Reduction of iron (hydr)oxide-bound arsenate: Evidence from high depth resolution sampling of a reducing aquifer in Yinchuan Plain, China.

Sediment in fluvial-deltaic plains with high-As groundwater is heterogenous but its characterization of As and Fe oxidation states lacks resolution, and is rarely attempted for aqueous and solid phases simultaneously. Here, we pair high-resolution (> 1 sample/meter) Fe extended fine-structure spectroscopy (EXAFS, n = 40) and As X-ray absorption near-edge spectroscopy (XANES, n = 49) with groundwater composition and metagenomics measurements for two sediment cores and their associated wells (n = 8) from the Yinchuan Plain in northwest China.
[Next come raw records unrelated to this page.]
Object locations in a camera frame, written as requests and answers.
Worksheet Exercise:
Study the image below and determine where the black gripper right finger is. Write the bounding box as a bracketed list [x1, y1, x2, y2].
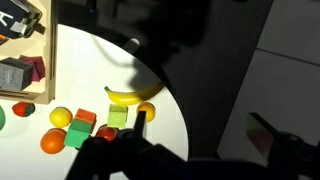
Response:
[245, 112, 284, 162]

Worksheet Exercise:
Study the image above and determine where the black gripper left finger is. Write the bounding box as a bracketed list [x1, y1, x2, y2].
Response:
[132, 110, 148, 138]

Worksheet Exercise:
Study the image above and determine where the yellow banana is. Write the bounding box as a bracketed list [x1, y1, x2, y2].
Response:
[103, 81, 166, 107]

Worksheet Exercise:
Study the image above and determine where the wooden box tray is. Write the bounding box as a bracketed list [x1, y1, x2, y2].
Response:
[0, 0, 58, 105]

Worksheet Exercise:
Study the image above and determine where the small yellow-orange toy fruit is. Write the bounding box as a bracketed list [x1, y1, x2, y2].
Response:
[136, 101, 157, 123]

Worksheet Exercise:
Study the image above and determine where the light green cube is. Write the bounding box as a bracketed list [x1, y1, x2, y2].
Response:
[106, 103, 129, 130]

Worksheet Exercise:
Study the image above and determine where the red toy tomato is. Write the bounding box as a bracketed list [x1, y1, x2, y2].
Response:
[95, 124, 119, 143]

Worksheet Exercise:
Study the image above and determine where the orange cube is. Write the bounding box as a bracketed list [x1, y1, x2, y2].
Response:
[73, 107, 98, 129]

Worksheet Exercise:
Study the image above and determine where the dark green cube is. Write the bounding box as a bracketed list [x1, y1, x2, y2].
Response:
[63, 118, 93, 150]

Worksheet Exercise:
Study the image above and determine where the white table base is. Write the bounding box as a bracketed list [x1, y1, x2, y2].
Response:
[123, 37, 141, 55]

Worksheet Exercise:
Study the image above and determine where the yellow toy lemon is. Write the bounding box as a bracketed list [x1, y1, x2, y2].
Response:
[48, 106, 74, 129]

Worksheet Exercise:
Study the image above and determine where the orange toy fruit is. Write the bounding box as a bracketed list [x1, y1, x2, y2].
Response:
[39, 127, 68, 155]

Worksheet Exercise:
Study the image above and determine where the magenta cube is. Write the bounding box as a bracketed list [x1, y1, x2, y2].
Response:
[18, 55, 47, 83]

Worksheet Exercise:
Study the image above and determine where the small red toy strawberry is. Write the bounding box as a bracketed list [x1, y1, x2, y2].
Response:
[11, 101, 36, 118]

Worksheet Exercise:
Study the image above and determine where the grey cube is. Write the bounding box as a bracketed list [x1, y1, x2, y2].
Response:
[0, 56, 35, 92]

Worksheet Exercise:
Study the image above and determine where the green plastic bowl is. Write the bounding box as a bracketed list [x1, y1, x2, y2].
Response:
[0, 105, 7, 132]

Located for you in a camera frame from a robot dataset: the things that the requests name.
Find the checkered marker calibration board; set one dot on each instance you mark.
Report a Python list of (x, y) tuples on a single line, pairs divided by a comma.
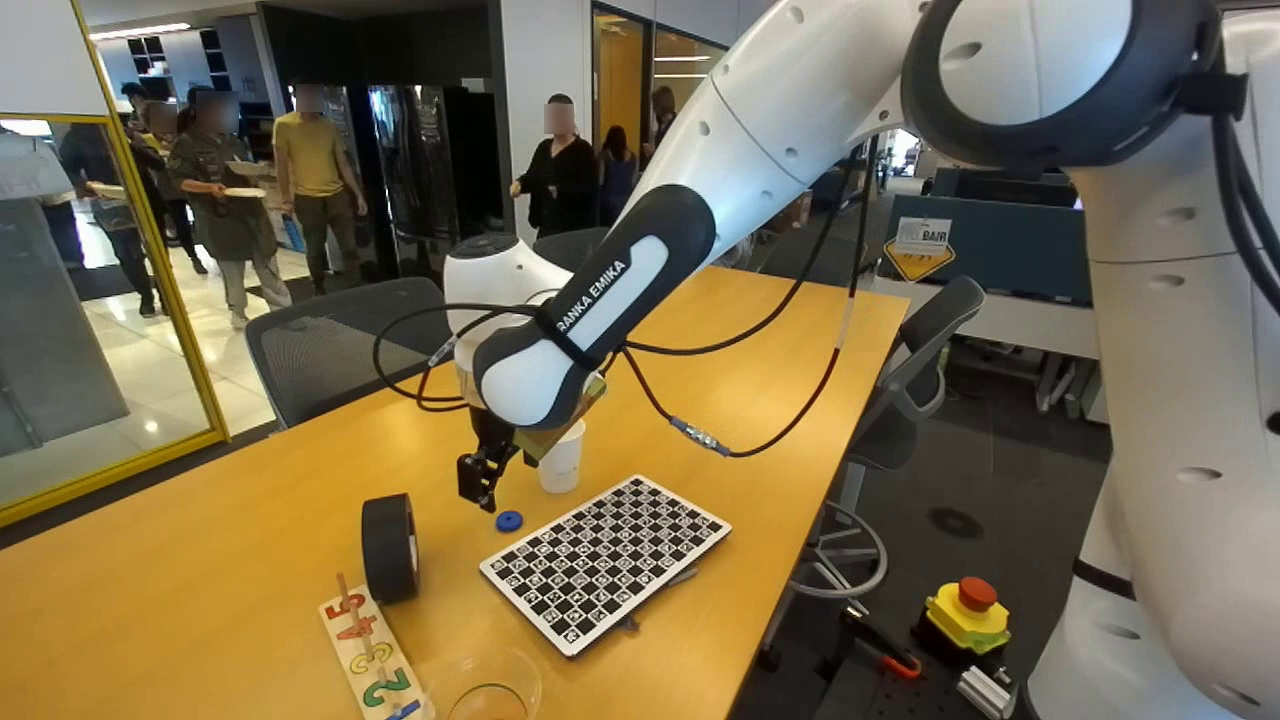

At shallower depths, nitrate and Mn/Fe reducing sediment zones are fine textured, contain 9.6 ± 5.6 mg kg-1 of As(V) and 2.3 ± 2.7 mg kg-1 of As(III) with 9.1 ± 8.1 g kg-1 of Fe(III) (hydr)oxides, with bacterial genera capable of As and Fe reduction identified. In four deeper 10-m sections, sulfate-reducing sediments are coarser and contain 2.6 ± 1.3 mg kg-1 of As(V) and 1.1 ± 1.0 mg kg-1 of As(III) with 3.2 ± 2.6 g kg-1 of Fe(III) (hydr)oxides, even though groundwater As concentrations can exceed 200 μg/L, mostly as As(III). Super-enrichment of sediment As (42-133 mg kg-1, n = 7) at shallower depth is due to redox trapping during past groundwater discharge. Active As and Fe reduction is supported by the contrast between the As(III)-dominated groundwater and the As(V)-dominated sediment, and by the decreasing sediment As(V) and Fe(III) (hydr)oxides concentrations with depth.